Amend the National Firearms Act of 1934 (NFA) which outlawed fully automatic weapons outside of stringent special NFA licensing of same.
•Add to the NFA controls – magazine fed, centerfire semi-auto rifles/carbines (this does sweep up some traditional hunting rifles with AKs and AR’s but not that many)
•Add to the NFA controls – rifle caliber pistols (AK pistols and AR pistols have been a hot commodity for years among the law abiding and the criminal gangs). “Rifle caliber” is not that hard to legally define in the gun world and there could be a mechanism to append a named caliber list the ATF publishes)

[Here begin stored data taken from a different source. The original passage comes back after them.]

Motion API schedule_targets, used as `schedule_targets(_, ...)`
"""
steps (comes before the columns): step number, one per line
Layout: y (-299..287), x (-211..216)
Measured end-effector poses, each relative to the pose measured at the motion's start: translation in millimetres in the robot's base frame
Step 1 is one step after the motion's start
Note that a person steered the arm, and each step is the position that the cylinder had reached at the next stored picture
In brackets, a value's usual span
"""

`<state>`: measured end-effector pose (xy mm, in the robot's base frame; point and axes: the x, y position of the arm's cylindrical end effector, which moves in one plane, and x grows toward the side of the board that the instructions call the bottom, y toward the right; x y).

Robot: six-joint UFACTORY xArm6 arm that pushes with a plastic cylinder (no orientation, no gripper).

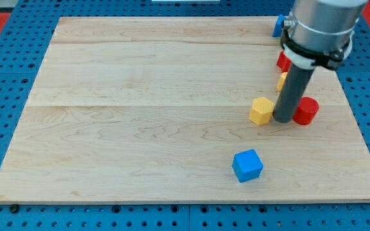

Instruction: Push the yellow hexagon horizontally left to the red star

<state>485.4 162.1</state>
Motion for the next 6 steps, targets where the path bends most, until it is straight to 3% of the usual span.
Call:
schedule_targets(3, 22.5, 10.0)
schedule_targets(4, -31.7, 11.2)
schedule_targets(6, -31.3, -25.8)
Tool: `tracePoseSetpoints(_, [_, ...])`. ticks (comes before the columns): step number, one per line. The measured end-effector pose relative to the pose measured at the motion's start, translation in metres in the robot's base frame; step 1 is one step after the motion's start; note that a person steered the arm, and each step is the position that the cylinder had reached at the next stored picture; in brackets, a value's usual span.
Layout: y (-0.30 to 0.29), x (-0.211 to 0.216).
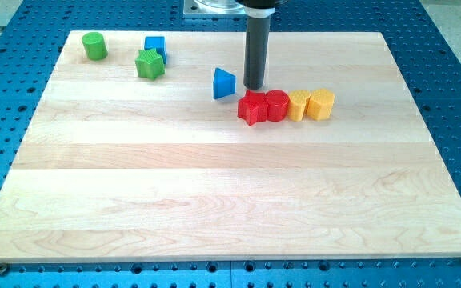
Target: Place the blue triangle diagonally bottom right to the blue cube
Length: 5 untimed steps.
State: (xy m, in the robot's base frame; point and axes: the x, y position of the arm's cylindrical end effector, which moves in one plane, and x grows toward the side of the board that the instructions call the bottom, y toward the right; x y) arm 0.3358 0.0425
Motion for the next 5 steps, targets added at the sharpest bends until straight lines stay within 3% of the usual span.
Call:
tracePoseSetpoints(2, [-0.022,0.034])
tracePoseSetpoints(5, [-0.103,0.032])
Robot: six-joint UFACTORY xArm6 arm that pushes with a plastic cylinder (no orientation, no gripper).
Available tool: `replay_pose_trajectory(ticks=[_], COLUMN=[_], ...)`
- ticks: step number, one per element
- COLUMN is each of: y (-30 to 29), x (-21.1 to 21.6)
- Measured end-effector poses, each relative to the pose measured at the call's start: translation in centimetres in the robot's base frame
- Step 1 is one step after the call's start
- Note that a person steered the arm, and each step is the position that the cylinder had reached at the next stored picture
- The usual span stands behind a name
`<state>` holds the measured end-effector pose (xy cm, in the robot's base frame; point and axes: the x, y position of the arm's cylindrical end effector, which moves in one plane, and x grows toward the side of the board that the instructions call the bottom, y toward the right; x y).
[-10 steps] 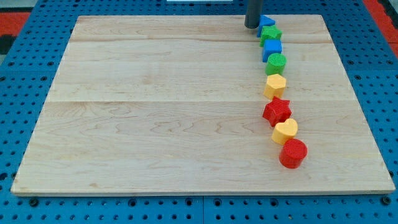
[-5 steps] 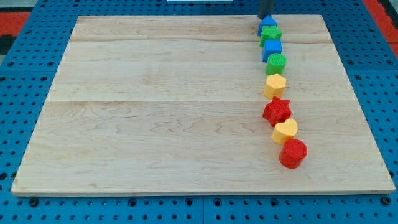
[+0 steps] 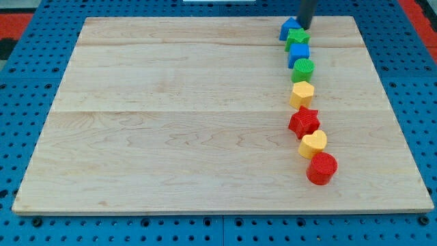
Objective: Push the blue triangle towards the left
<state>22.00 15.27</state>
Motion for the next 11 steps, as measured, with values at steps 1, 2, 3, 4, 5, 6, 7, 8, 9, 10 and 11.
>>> replay_pose_trajectory(ticks=[1,2,3,4,5,6,7,8,9,10,11], y=[-4.0,-7.7,-7.8,-3.6,-2.2,-7.9,-10.3,-2.5,5.6,11.8,12.2], x=[0.0,0.0,0.8,0.1,1.2,2.2,2.3,-2.4,-2.8,-1.0,1.7])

•Those two bullet points reflect a more easily defined class of firearms than previous attempts.
•All the good people who feel they must own one can; they just have to go through some pretty rigorous ATF screening and licensing then have to secure their NFA firearm from access to anyone not named in the registration.
•We’re never going to get rid of all the tens of millions of these anyway.

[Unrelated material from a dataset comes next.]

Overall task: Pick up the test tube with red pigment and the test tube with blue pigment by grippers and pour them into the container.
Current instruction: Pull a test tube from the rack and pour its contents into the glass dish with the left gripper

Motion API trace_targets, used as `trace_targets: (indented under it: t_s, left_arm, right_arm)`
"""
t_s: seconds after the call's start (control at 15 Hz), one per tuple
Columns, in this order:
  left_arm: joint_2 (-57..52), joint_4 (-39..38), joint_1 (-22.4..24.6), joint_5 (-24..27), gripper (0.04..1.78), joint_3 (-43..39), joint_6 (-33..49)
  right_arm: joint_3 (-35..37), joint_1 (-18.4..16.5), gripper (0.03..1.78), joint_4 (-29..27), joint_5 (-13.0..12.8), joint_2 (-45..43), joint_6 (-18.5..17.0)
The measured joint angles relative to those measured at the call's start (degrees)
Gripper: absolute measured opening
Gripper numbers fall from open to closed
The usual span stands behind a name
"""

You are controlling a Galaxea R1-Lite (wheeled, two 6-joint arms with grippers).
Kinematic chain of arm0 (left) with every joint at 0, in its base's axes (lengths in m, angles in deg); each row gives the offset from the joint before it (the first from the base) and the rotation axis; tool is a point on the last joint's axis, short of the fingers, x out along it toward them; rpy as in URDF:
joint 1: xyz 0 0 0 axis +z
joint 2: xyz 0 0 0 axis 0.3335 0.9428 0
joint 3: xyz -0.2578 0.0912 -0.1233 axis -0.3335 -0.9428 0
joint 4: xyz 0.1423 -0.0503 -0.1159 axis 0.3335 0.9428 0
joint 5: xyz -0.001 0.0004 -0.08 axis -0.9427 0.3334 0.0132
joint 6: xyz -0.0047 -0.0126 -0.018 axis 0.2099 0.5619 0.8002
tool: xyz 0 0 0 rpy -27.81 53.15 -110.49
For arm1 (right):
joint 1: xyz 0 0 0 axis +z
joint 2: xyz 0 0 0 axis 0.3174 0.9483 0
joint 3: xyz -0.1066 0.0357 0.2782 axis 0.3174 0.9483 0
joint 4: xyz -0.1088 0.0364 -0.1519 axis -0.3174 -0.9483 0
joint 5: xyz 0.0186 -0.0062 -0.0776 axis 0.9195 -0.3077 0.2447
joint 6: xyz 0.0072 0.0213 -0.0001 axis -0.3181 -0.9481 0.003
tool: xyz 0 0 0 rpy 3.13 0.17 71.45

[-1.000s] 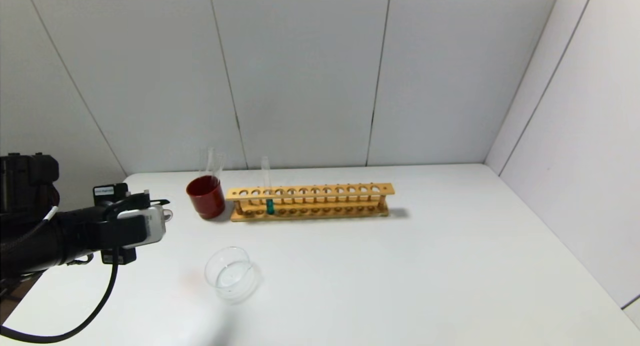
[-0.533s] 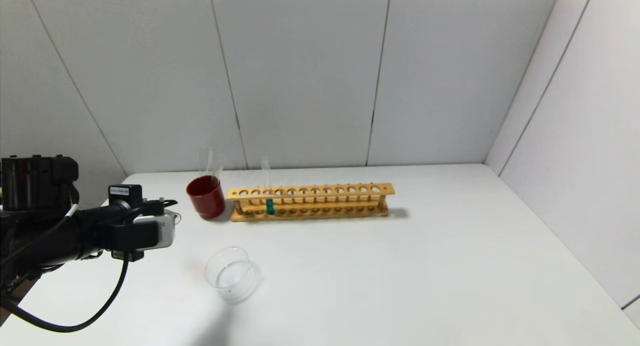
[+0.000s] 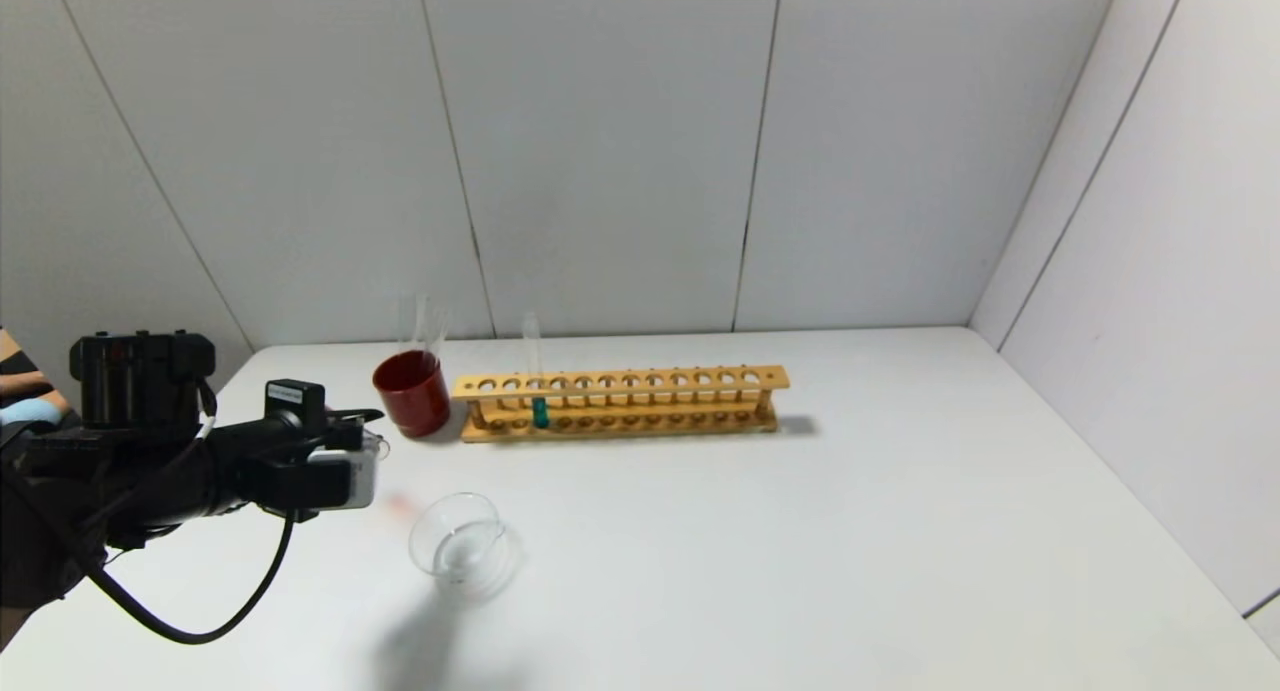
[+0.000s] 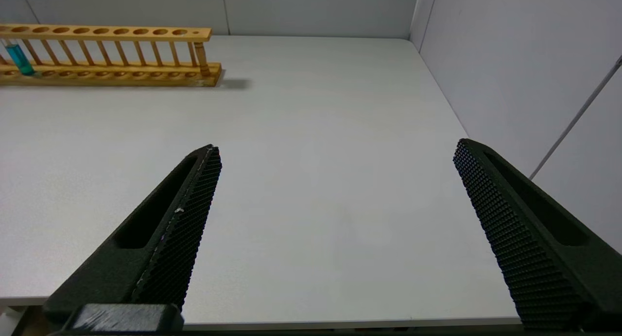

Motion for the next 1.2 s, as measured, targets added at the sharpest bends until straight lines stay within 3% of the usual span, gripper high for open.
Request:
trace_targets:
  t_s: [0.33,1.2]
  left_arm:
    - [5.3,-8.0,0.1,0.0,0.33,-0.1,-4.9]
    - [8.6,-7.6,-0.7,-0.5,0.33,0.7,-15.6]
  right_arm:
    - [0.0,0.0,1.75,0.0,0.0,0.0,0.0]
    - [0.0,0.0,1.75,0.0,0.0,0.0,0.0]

•Those who retain them without NFA licensing – are committing a felony. Enforce that.
•Create a channel for liquidating specimens to a LEO entity and qualify for a state or federal tax deduction of say, “a thousand bucks”. Most of them aren’t worth that. This worked pretty well for full auto weapons and “sawed off” shotguns back in the day.
Exit take: Failure to act is not inevitable. It’s a choice. And it means that there will be more mass shootings. More dead kids. And that’s a choice too.